Arrogant Nihilism vs. Social Tolerance
In his original formulation, Jonah claimed that libertarians espouse a form of "arrogant nihilism" and that John Walker's participation in a retrograde fundamentalist regime was "a logical consequence" of such a misguided "political agenda." He wrote, "According to cultural libertarianism, we should all start believing in absolutely nothing, until we find whichever creed or ideology fits us best. We can pick from across the vast menu of human diversity from all religions and cultures, real and imagined until we find one that fits our own personal preferences."
He is not, I think, particularly mistaken in emphasizing libertarianism's interest in what he derisively terms "Chinese-menu culture" and "designer cultures." I'd argue, in fact, that all cultures are precisely admixtures put together by individuals to serve their particular needs and ends. No one questions that "cultures"--an imprecise term at best--change over time and in response to the demands of the people comprising them. Consider Roman Catholicism, which I alluded to at the start of this piece: Despite official claims to a consistent, unbroken, and self-evident tradition dating back to the first century A.D., the plain fact is that a Catholic from 1901 would barely recognize today's church as his own. Things change, and in response to specific and ongoing, if not always articulate, demands.

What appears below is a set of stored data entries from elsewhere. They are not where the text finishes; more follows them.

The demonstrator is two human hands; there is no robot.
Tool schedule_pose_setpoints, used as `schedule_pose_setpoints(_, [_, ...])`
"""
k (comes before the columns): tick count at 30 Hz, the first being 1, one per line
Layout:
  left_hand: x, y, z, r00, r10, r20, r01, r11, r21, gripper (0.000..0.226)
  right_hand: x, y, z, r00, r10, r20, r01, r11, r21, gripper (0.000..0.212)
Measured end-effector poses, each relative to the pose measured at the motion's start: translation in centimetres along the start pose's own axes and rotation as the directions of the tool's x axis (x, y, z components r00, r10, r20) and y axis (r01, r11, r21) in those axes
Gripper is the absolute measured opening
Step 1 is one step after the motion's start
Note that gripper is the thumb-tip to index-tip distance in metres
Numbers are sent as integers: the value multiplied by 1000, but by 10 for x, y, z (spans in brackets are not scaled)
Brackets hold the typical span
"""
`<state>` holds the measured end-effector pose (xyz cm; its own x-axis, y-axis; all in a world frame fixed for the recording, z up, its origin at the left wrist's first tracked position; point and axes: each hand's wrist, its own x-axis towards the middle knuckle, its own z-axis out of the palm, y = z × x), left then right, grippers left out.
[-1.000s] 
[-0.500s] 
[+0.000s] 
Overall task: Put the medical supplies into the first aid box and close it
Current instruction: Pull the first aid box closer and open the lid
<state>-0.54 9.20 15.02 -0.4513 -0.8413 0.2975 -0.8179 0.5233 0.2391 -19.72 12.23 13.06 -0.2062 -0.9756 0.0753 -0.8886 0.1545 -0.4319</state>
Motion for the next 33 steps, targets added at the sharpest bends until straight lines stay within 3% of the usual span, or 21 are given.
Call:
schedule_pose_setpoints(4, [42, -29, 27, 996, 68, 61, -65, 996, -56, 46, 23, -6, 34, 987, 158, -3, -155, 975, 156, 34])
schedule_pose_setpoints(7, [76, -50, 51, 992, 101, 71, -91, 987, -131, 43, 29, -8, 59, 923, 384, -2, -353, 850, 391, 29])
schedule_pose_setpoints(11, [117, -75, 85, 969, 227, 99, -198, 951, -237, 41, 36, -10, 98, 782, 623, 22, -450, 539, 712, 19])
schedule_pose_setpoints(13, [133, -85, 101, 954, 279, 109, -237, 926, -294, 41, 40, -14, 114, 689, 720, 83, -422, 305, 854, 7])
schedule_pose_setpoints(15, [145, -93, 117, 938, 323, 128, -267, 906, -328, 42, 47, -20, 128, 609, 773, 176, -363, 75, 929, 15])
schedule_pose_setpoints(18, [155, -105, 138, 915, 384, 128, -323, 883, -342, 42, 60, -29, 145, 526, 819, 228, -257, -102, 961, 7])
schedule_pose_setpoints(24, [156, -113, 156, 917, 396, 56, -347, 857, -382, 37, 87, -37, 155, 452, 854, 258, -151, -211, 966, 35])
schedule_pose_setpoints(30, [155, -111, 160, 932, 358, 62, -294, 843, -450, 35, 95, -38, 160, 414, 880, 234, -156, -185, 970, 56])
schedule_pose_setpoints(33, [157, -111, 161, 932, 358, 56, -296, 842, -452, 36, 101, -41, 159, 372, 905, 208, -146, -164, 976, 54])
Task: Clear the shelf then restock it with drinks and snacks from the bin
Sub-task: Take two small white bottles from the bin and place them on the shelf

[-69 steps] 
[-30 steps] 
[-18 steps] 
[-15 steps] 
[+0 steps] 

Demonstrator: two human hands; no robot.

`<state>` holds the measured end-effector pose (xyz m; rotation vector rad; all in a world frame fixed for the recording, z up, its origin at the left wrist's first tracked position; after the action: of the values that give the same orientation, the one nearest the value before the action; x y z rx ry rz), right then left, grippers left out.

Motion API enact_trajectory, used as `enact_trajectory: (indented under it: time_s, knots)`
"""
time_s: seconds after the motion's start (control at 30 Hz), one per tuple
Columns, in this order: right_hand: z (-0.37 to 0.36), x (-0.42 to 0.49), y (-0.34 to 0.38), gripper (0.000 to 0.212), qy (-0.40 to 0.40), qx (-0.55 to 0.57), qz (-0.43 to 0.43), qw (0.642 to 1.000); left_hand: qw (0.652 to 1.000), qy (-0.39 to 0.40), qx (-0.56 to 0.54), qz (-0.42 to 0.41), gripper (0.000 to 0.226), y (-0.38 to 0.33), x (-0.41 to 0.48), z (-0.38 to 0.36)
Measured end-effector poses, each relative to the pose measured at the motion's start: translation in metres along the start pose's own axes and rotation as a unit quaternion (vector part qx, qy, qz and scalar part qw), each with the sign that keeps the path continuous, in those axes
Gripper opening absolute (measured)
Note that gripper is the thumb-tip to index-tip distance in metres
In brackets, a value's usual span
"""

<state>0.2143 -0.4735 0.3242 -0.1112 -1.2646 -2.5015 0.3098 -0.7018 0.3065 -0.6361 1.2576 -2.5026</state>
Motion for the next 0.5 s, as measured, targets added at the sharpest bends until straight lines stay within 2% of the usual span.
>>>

One of the defining characteristics of contemporary America and the modern world writ large is that more individuals have the means and motivation to insist on a "culture" that reflects their particular needs and sensibilities. Jonah ridicules this as underwriting such apparently clear absurdities as "Buddhists for Jesus" (as if Christianity itself had no precursor forms that violated existing categories). Dictating the limits of culture used to be the province of small, typically aristocratic elites, who could enforce their vision on the masses. Nowadays, that ability is effectively becoming decentralized, the result being a proliferation of standards, not a flight from them. This trend, which I've written about at length in terms of creative expression, frustrates and frightens conservatives and other gatekeepers who prize stability and hierarchy, for they mistake it as an end to standards.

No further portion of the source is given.